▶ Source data
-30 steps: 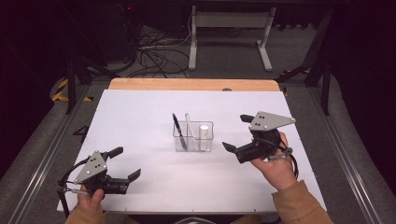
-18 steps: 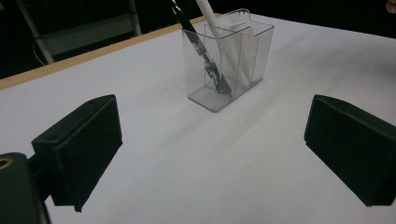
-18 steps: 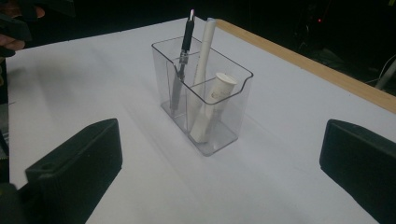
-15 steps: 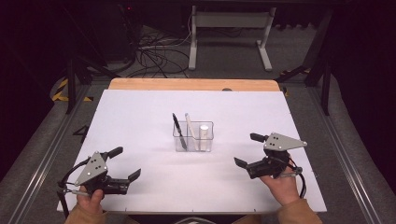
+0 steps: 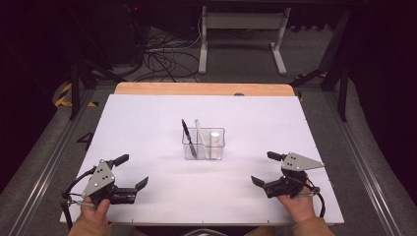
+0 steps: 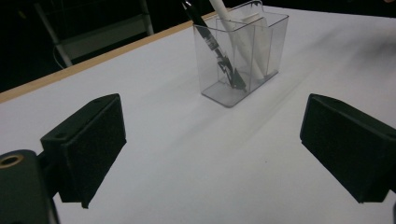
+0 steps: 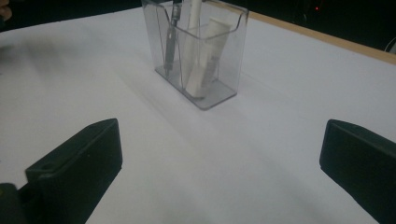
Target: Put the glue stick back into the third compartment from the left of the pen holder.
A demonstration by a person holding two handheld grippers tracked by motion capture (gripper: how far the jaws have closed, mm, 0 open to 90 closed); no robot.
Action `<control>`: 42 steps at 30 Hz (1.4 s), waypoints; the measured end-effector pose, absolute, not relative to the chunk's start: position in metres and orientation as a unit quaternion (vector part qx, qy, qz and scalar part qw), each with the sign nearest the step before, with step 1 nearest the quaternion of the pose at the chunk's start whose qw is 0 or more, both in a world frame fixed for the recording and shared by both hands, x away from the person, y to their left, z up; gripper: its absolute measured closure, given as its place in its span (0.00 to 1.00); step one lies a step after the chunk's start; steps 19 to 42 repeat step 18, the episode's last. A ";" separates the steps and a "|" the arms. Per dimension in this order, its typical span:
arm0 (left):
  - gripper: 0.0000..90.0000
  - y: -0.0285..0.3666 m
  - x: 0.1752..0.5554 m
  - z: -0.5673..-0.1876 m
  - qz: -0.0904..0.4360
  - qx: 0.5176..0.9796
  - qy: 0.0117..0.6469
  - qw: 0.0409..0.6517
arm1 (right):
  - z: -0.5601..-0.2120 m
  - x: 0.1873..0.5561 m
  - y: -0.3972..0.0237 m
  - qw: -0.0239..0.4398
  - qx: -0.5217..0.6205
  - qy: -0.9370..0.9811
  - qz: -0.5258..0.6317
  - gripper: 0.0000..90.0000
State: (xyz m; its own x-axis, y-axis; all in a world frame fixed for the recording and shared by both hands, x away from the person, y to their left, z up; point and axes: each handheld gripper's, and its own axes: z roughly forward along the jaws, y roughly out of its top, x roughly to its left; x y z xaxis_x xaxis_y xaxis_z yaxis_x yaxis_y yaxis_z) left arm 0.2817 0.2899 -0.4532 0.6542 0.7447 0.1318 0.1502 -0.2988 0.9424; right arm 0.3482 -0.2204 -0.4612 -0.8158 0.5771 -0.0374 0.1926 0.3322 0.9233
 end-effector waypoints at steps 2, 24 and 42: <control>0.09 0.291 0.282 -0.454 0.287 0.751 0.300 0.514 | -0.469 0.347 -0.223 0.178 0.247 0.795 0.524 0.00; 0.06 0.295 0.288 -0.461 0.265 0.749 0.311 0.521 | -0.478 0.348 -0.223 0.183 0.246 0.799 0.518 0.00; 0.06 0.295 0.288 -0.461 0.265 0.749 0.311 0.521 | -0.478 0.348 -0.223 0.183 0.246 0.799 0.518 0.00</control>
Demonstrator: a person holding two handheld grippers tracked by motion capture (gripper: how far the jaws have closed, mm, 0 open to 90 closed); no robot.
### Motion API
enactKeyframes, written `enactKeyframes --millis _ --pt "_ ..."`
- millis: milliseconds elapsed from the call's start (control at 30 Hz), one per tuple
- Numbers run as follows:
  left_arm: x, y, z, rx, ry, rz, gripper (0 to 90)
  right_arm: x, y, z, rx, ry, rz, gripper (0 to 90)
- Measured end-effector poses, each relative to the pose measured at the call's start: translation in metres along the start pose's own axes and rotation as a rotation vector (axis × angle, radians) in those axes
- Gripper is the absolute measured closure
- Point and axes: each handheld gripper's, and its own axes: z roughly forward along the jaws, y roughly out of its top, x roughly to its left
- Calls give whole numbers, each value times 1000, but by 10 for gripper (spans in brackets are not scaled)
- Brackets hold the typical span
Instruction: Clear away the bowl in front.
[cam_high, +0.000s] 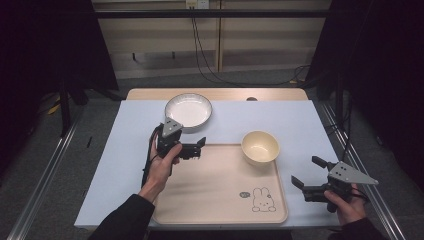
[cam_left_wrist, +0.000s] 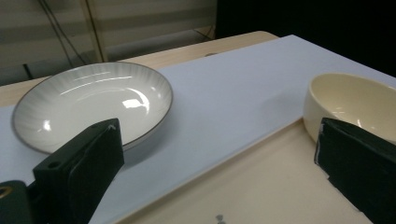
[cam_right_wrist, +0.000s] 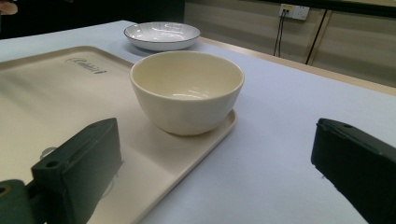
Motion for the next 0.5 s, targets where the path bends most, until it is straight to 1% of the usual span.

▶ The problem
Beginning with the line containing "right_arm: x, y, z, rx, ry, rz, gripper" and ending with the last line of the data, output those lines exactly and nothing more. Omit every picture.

▶ Exercise result
  right_arm: x, y, z, rx, ry, rz, gripper (0 to 90)
- Measured end-effector poses, each relative to the pose measured at the call's start: translation in metres along the start pose's own axes and rotation as a rotation vector (axis × angle, radians) in those axes
- Gripper is the absolute measured closure
- Point and axes: each handheld gripper's, and its own axes: z roughly forward along the jaws, y roughly out of its top, x roughly to its left
- Calls give whole numbers, each value times 1000, but by 10 for gripper (spans in brackets are not scaled)
- Brackets hold the typical span
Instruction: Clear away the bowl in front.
[cam_high, +0.000s] 
[cam_left_wrist, +0.000s] 
[cam_right_wrist, +0.000s] 
Motion for the next 0.5 s, targets where the path bends most, until it is straight to 1% of the usual span.

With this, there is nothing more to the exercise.